▸ The task
Look below for the line containing "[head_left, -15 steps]". Write out that line and the rest through the last one, exactly as they appear, but without pictures.

################

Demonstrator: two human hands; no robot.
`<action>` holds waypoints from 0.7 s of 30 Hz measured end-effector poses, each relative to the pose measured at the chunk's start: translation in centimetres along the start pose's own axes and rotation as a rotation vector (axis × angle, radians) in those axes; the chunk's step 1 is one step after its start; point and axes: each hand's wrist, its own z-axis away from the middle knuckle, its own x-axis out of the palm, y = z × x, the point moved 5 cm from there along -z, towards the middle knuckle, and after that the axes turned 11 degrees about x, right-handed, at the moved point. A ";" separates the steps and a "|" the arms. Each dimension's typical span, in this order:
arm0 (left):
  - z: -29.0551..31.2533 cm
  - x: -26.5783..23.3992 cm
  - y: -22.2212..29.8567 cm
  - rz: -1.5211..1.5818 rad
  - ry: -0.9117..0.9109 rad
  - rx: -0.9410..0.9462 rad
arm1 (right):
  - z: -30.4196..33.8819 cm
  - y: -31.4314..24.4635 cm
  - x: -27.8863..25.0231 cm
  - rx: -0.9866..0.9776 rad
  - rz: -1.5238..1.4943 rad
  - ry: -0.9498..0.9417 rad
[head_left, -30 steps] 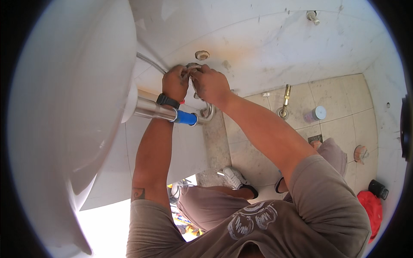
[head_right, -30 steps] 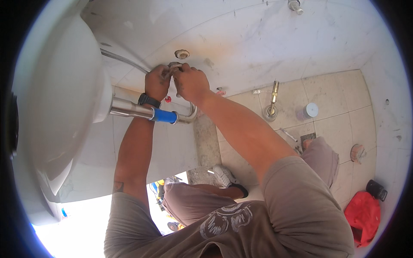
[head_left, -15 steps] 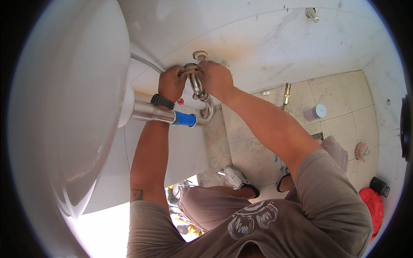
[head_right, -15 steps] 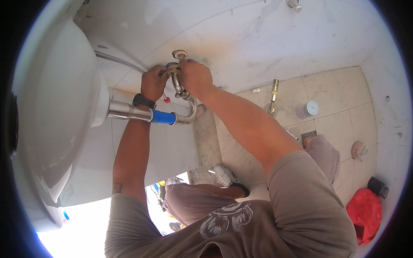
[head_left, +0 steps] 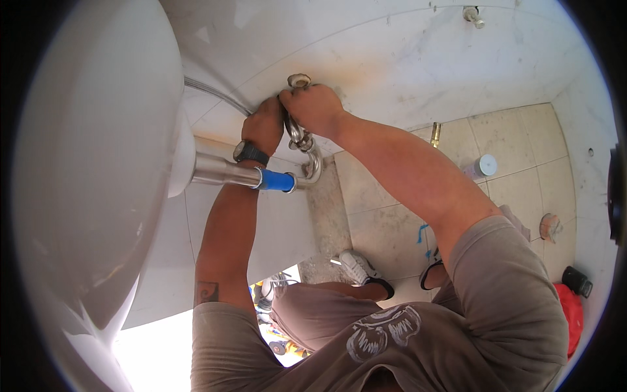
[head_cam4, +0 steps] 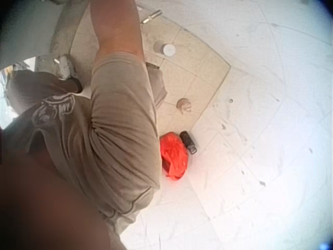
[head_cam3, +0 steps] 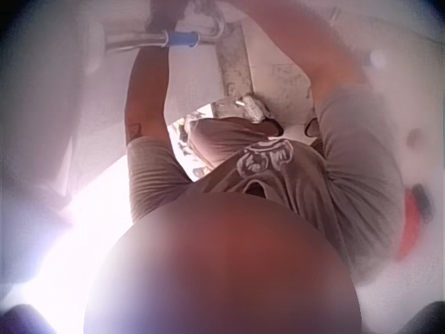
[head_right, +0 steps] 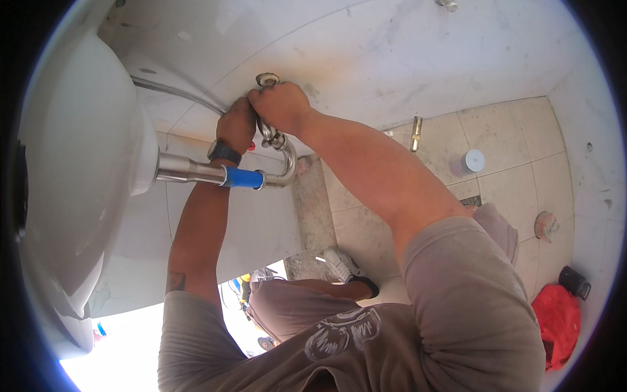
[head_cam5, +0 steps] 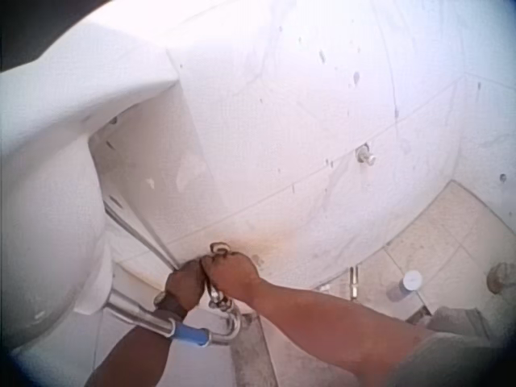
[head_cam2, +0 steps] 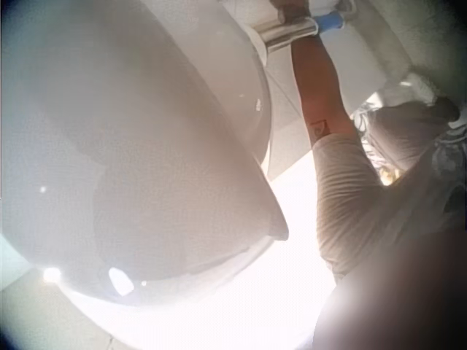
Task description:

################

▸ Task response
[head_left, -15 steps] 
[head_right, -15 steps] 
[head_left, +0 steps] 
[head_cam4, +0 steps] 
[head_cam3, +0 steps] 
[head_right, +0 steps] 
[head_cam5, +0 steps] 
[head_cam2, +0 steps] 
Task description:

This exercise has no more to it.